QH is built as an extension of LiquidHaskell; it makes changes to the parser (quotient expressions and auxiliary proofs of quotient equalities), the AST, the equality generation process, and the type checking for case-expressions. The pattern language used is a stripped-down version of Haskell patterns (no wildcards, irrefutable patterns, as-patterns). The type checking of quotient types includes a number of steps: checking for grammatical correctness, equality lifting (generating equations for the solver), checking for quotient condition satisfaction when eliminating quotiented data (it is important to have terms in a normal form at this stage, which implies the PLE-by-default requirement), and a decision procedure for subtyping quotient types. For speed, the computed subtyping relations are cached, and optimisations for trivial theorems are performed.
The authors cite Cubical Agda (whose quotient types they were clearly inspired by), quotient axiomatisation in Lean, decidable quotients in Coq/Mathcomp, a number of implementations in Isabelle and an implementation in NuPRL as related work. The last two items are ideologically close since they involve associated automation, but the implementations in Isabelle have a lower-level automation, and NuPRL requires the adoption of the axiom of choice.

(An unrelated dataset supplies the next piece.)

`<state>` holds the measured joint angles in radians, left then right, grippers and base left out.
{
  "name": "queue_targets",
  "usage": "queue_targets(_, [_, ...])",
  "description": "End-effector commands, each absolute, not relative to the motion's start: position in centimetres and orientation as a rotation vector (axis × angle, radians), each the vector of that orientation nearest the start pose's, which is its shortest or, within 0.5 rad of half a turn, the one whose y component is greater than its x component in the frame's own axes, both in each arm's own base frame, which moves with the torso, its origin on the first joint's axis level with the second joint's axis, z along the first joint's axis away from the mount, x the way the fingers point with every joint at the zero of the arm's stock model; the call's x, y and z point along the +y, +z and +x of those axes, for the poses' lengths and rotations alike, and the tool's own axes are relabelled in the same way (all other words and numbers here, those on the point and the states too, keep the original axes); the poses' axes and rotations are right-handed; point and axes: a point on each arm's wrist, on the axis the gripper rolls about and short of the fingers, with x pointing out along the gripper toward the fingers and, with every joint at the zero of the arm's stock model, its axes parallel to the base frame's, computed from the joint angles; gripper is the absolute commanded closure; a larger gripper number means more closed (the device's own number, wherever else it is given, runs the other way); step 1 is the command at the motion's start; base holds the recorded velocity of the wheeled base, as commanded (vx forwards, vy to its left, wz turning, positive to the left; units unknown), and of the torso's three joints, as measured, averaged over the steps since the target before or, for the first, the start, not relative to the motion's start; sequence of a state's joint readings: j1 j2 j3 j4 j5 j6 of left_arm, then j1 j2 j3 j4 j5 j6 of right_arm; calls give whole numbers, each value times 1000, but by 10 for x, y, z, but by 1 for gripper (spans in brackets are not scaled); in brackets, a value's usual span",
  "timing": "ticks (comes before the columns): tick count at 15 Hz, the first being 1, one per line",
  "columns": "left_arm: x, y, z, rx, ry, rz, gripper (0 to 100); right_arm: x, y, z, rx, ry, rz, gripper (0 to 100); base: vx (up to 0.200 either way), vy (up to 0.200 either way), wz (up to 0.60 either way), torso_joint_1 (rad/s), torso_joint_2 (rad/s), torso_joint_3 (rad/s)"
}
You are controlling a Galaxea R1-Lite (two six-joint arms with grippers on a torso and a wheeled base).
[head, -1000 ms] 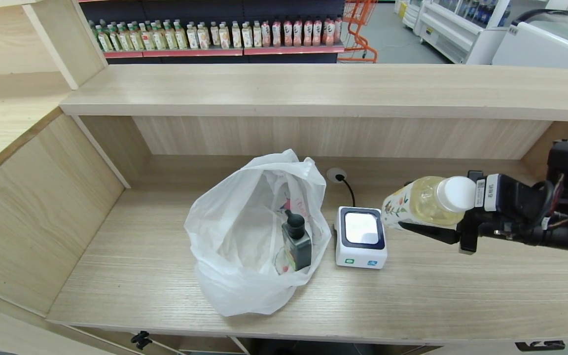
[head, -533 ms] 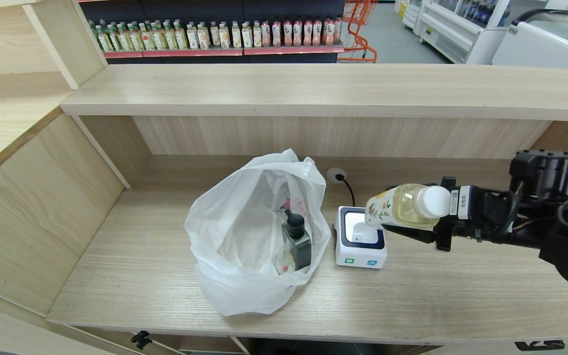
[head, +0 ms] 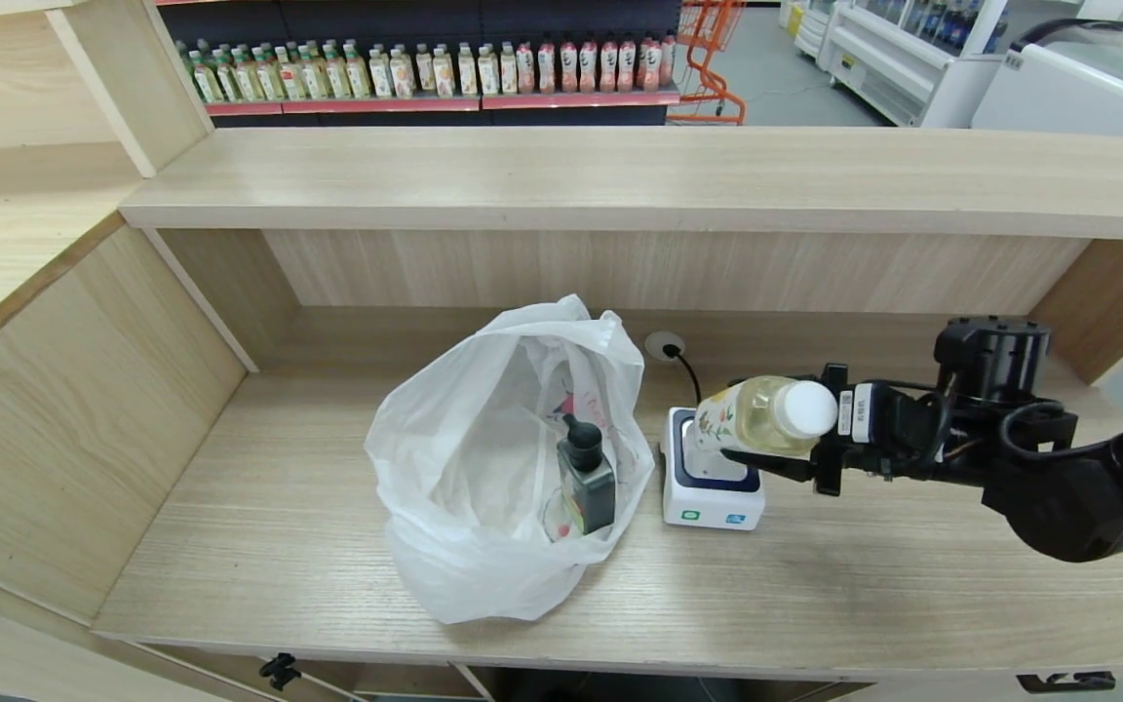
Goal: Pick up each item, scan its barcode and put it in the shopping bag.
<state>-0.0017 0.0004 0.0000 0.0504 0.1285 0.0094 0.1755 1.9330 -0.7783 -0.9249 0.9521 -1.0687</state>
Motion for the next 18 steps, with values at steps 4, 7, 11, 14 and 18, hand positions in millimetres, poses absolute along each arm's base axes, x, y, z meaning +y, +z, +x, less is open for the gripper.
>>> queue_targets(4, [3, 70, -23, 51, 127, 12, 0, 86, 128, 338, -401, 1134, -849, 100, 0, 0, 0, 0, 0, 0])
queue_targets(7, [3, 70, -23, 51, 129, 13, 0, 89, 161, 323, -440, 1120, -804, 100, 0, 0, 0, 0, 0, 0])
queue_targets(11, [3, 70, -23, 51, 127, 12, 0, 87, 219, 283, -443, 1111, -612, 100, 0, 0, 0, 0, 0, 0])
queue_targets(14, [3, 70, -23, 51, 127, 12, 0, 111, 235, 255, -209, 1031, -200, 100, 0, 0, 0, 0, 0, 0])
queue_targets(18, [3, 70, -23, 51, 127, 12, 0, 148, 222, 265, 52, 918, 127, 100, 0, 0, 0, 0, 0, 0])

Finally, the authors recall their achievements: integration with SMT-automated subtypes, implementation of QITs, implicit transformations between functions on types of different quotienting degree. In addition, they still have a number of examples to share: implementations of modular arithmetic, quotiented polar coordinate system, lambda calculus with an embedded eta-equality. Limitations include: lack of function extensionality, GADTs/QIFs, and unintuitive error messages. The authors leave work on these points, as well as automatic inference of quotient types, for the future.